Saturday, July 01, 2006

Svidrigailov Circa 1977

Philip K. Dick must've been thinking about Dostoyevsky when he wrote this exquisite image:

"Her heart, Bob Arctor reflected, was an empty kitchen: floor tile and water pipes and a drainboard with pale scrubbed surfaces, and one abandoned glass on the edge of the sink that nobody cared about."
It comes from his 1977 book, A Scanner Darkly -- the entire text of which, incidentally, you can find online (no doubt illegally), though I ran across the quote on page 94 of the 1991 Vintage edition.

Now compare it to Svidrigailov's chilling vision of the afterlife in Crime in Punishment:
"Eternity [says Svidrigailov to Raskolnikov] is always presented to us as an idea which it is impossible to grasp, something enormous, enormous! But why should it necessarily be enormous? Imagine, instead, that it will be one little room, something like a bath-house in the country, black with soot, with spiders in every corner, and that that is the whole of eternity. I sometimes imagine it like that, you know."

--Feodor Dostoevsky, Crime and Punishment, trans. Jessie Coulson, (W. W. Norton & Co., (c) 1975), pp. 244-245. (Compare to the Constance Garnett translation.)

True, Dostoevsky and Dick are talking about different things -- the fate of the soul in the afterlife vs. the state of a particular person's soul in this one. But one has to allow for this, I think, since their different concerns exemplify the historical trajectory of literature's concerns in miniature. What both images have in common is an absolute terror of the mundane; the echo is remarkable. (I always thought Svidrigailov had it about right -- another instance, as in Milton, where the bad guy [Satan, the nihilist Svidrigailov] is so pungent and interesting that the good guys can't compete.)

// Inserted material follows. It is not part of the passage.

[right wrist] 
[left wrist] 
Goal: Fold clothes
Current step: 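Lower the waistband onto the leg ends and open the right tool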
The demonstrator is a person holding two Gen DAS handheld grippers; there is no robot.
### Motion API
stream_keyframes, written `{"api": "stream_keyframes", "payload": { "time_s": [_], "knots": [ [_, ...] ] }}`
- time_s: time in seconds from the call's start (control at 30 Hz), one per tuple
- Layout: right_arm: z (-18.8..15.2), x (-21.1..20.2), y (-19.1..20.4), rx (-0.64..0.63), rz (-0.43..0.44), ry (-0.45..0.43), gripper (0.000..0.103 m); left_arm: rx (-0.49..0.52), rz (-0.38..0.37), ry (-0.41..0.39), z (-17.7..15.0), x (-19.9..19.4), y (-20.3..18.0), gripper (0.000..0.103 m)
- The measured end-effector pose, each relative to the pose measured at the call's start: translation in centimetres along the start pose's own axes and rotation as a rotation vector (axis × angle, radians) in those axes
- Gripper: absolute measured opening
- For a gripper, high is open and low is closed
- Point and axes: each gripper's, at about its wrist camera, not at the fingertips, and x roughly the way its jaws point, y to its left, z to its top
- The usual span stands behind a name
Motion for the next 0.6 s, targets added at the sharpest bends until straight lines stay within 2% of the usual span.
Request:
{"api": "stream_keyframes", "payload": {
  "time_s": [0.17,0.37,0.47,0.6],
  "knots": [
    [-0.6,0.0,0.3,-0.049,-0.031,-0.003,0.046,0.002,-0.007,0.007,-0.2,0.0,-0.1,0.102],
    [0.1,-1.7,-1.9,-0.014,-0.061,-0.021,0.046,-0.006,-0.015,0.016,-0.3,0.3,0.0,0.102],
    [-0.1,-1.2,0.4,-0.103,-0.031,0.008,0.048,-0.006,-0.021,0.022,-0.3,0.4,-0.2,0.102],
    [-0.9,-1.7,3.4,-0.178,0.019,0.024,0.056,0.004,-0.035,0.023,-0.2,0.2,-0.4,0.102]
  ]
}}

Don't bother with reading Scanner, by the way. It's flabby and meandering, much like conversation with an addict, Dick announcing his insights into drug culture and the blurred roles of dopers and cops solemnly, without the surprising veer of his usual narratives. I much prefer Do Androids Dream of Electric Sheep?, The Man in the High Castle, and Dr. Bloodmoney (which really has nothing at all to do with Dr. Strangelove, except the title). Even his slighter novels usually have an element of surprise, a spark missing from Scanner's leaden, misogynistic narrative. I've just shared with you its brightest moment; now go and read something else.